USCGC Sweetgum (WAGL-309) was a buoy tender built in 1943 and operated by the United States Coast Guard. She was later transferred to Panama as SMN Independencia (A-401). The ship was named after a North American tree of the genus Liquidambar having prickly spherical fruit clusters and fragrant sap.

== Construction and career ==
Sweetgum was laid down by the Marine Iron and Shipbuilding Corp., in Duluth, Minnesota on 21 February 1943. She was launched on 15 April 1943 and later commissioned on 20 November 1943. She was then assigned to Seventh District Miami, Florida.

=== Service in the United States Coast Guard ===
During World War II, she operated around the Panama Canal Zone. On 22 September 1944, she hoisted a US Navy Martin PBM Mariner onto the ship, from the which grounded on a coral reef of Carti Village, Gulf of San Blas, Panama. The ship was reassigned to Mayport, Florida in September 1946.

In September 1955, the ship evacuated the population of Florida after 1955 Atlantic hurricane season. She transported 43 tons of marijuana that had been seized in the Bahamas to Miami.

In 1965, she was re-designated to WLB-309. In August and September 1967, she was part of a research effort to determine the pollution hazard posed by the almost one hundred oil tankers sunk near the U.S. coast during World War II.

Sweetgum took part in the salvaging of the remains of the 1986 Space Shuttle Challenger disaster that were scattered in the sea after shuttle exploded 75 seconds after liftoff on 28 January 1986. The ship features a long-reach mechanical arm that allows it to pick up and place objects from the ship's deck out to sea. That was the reason why they used it in the work of the Challenger.

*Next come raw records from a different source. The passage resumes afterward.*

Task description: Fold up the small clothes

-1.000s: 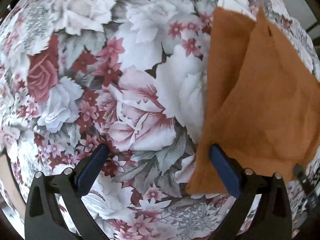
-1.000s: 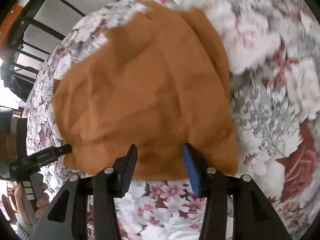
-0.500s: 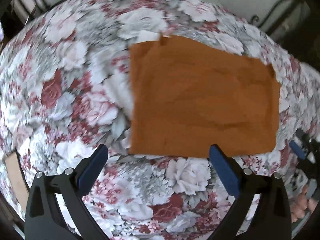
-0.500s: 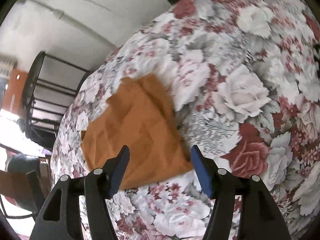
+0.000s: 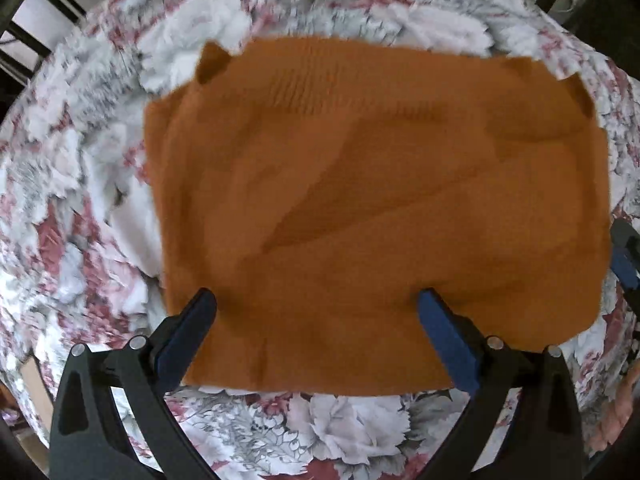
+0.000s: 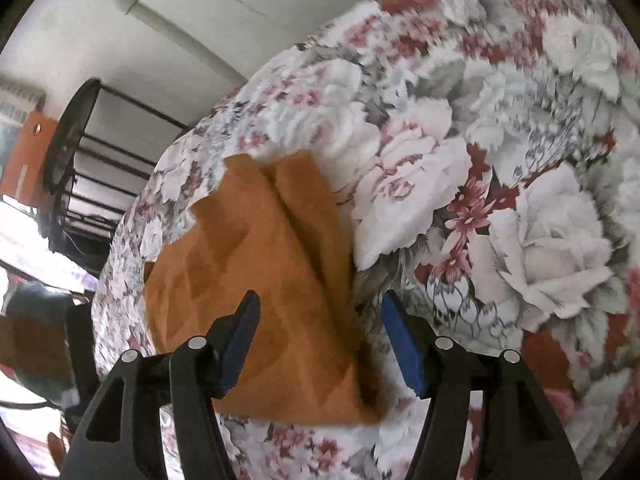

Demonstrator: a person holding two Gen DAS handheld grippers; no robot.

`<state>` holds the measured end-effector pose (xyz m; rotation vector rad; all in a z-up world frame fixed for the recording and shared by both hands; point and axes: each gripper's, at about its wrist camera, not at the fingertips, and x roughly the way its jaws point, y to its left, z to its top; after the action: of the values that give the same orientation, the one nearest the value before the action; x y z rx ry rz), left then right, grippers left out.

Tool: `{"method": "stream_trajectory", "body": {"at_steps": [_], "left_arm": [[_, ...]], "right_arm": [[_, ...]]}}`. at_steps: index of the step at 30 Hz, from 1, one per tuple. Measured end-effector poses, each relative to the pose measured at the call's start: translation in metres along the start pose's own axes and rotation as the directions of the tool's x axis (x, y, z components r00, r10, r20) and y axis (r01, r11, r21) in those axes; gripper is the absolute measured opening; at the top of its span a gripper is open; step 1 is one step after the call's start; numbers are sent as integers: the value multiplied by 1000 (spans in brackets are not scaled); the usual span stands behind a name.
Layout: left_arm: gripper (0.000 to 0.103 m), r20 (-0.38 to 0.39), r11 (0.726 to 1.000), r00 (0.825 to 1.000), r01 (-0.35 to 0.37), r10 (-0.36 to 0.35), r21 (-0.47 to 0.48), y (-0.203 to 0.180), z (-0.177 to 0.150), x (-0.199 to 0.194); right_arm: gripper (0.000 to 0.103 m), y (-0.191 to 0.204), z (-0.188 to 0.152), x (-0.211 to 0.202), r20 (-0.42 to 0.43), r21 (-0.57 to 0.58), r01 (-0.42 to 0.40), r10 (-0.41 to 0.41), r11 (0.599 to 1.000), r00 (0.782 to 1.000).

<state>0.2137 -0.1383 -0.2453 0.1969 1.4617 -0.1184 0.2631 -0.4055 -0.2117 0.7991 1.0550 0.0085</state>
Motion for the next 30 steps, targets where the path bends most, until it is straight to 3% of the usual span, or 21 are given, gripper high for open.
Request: {"method": "stream_trajectory", "body": {"at_steps": [6, 9, 11, 15, 18, 21, 25, 27, 29, 30], "left_arm": [[99, -14, 1000, 1000, -8, 8, 15, -13, 29, 40], [99, -17, 1000, 1000, -17, 18, 18, -20, 24, 47], [99, -16, 1000, 1000, -13, 13, 8, -24, 24, 48], [99, 25, 1000, 1000, 2, -2, -5, -26, 25, 34], [99, 37, 1000, 999, 19, -19, -24, -18, 21, 25], [99, 10, 1000, 1000, 20, -19, -25, -16, 21, 32], [99, 21, 1000, 999, -26, 26, 8, -32, 20, 37], [98, 63, 1000, 998, 26, -26, 2, -38, 22, 26], [98, 111, 997, 991, 71, -72, 13, -46, 20, 11], [98, 125, 997, 989, 73, -75, 23, -50, 21, 9]], "right_arm": [[65, -1, -5, 17, 4, -34, -27, 27, 999, 1000], [65, 4, -9, 21, -4, -68, -37, 36, 997, 999], [54, 10, -11, 24, -29, -68, -56, 54, 996, 998], [52, 24, -12, 20, -26, -115, -40, 37, 993, 999], [46, -2, -11, 31, -53, -22, -63, 62, 998, 997], [46, -12, -10, 34, -53, 35, -110, 112, 993, 992], [51, 2, -14, 34, -45, -28, -64, 63, 998, 997], [51, 7, -14, 33, -43, -25, -52, 51, 998, 998], [34, 12, -13, 27, -36, -14, -55, 54, 998, 998], [32, 15, -13, 24, -28, -16, -57, 56, 998, 998]]}}
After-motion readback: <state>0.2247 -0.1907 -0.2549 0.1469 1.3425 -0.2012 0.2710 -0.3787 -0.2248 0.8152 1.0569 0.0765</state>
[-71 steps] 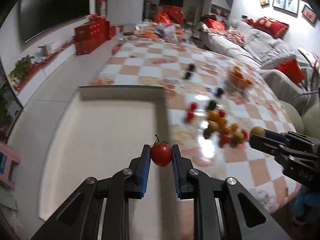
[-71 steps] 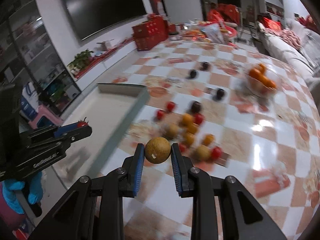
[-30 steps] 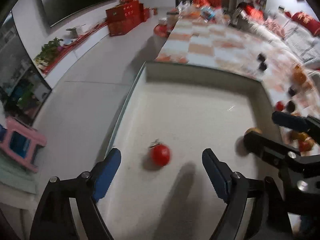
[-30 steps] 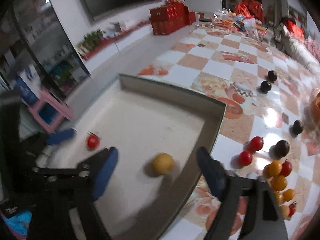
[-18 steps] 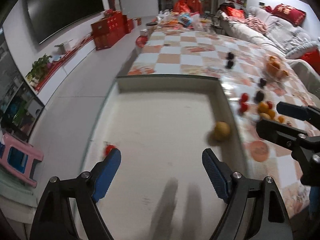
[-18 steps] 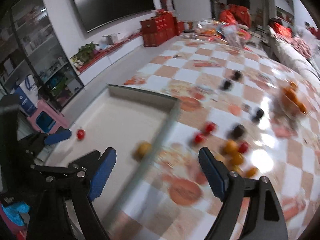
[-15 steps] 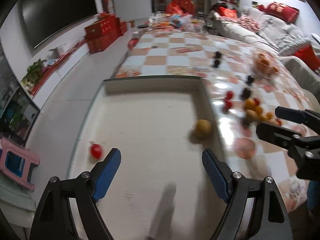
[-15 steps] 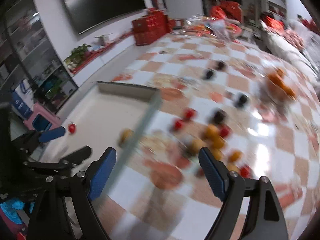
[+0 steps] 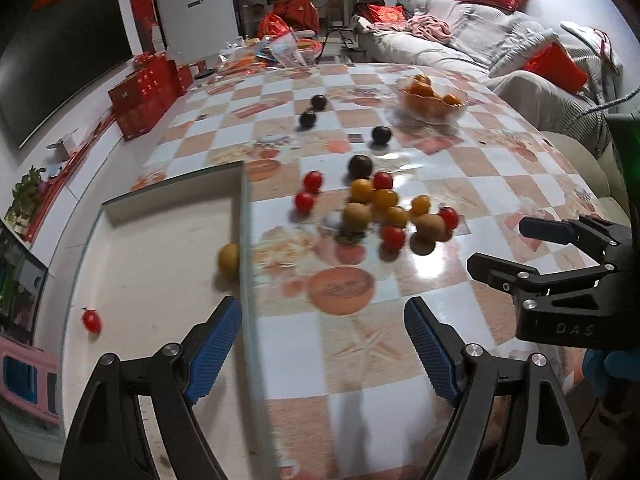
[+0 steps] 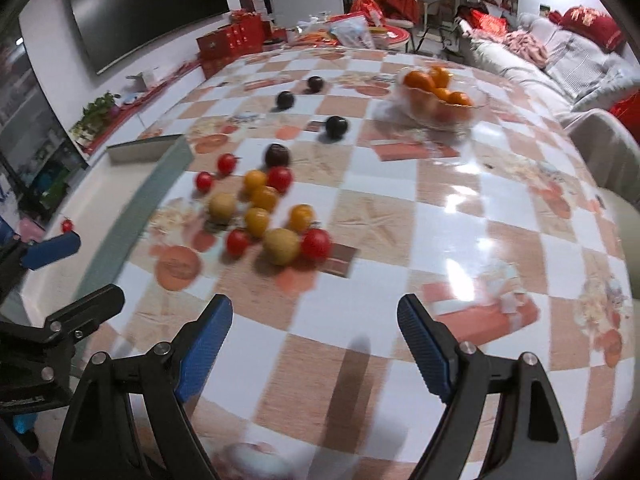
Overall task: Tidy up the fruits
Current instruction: 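Move both open tools back to the fruits on the table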
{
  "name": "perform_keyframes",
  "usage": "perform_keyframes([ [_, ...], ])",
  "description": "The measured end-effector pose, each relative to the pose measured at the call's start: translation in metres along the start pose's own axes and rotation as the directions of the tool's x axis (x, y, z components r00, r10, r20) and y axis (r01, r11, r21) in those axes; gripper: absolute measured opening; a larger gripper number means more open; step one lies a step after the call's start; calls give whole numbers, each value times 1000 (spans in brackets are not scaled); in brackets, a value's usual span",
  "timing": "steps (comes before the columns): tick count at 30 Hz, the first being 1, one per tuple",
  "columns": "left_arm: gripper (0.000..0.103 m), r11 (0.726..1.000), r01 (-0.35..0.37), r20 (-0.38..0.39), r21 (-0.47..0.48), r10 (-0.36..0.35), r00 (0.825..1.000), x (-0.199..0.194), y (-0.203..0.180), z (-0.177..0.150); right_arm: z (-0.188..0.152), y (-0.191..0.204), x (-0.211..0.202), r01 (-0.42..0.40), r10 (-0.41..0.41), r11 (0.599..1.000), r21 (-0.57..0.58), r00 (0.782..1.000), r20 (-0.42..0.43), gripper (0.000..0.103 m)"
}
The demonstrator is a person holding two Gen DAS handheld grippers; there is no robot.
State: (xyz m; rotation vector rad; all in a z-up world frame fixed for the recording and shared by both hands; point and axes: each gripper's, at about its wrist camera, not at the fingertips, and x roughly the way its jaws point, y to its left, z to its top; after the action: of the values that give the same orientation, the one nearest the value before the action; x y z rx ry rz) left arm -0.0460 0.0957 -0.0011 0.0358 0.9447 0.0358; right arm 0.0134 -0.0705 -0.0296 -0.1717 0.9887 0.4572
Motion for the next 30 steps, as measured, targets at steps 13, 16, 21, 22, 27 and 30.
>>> perform_keyframes([
  [13,84,999,-26,-9,39,27,1000,29,-34,12,-10,-22,20,40,-39,995,-94,999,12,87],
  [16,84,997,-58,-9,48,59,998,40,-38,16,-9,-20,25,21,-20,993,-120,1000,10,86],
  [21,84,999,-37,-31,17,37,999,56,-34,18,0,-15,32,7,-5,987,-162,1000,13,69],
  [22,78,1000,-27,-37,8,27,999,59,-33,19,2,-16,33,0,2,986,-164,1000,14,68],
  [27,70,1000,-7,-55,0,7,998,70,-33,23,14,-12,40,-30,34,976,-215,999,15,57],
  [30,70,1000,11,-62,-23,-12,998,77,-28,27,20,-11,45,-55,60,969,-239,998,16,51],
])
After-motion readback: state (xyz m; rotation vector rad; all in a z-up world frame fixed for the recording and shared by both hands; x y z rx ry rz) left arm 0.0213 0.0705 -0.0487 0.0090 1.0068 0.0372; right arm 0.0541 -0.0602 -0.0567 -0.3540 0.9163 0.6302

The Sweetgum was decommissioned on 2 February 1990 but was recommissioned again on 10 January 1992 and deployed to Mobile, Alabama.

=== Service in the Panamanian National Navy ===
On 15 February 2002, Sweetgum was put out of service and sold to Panama as SMN Independencia (A-401). She is home-ported at Noel Rodriguez Naval Base. On 18 March 2007, it was reported that the ship would undergo repairs that costs more than $100,000, at a shipyard in Colombia.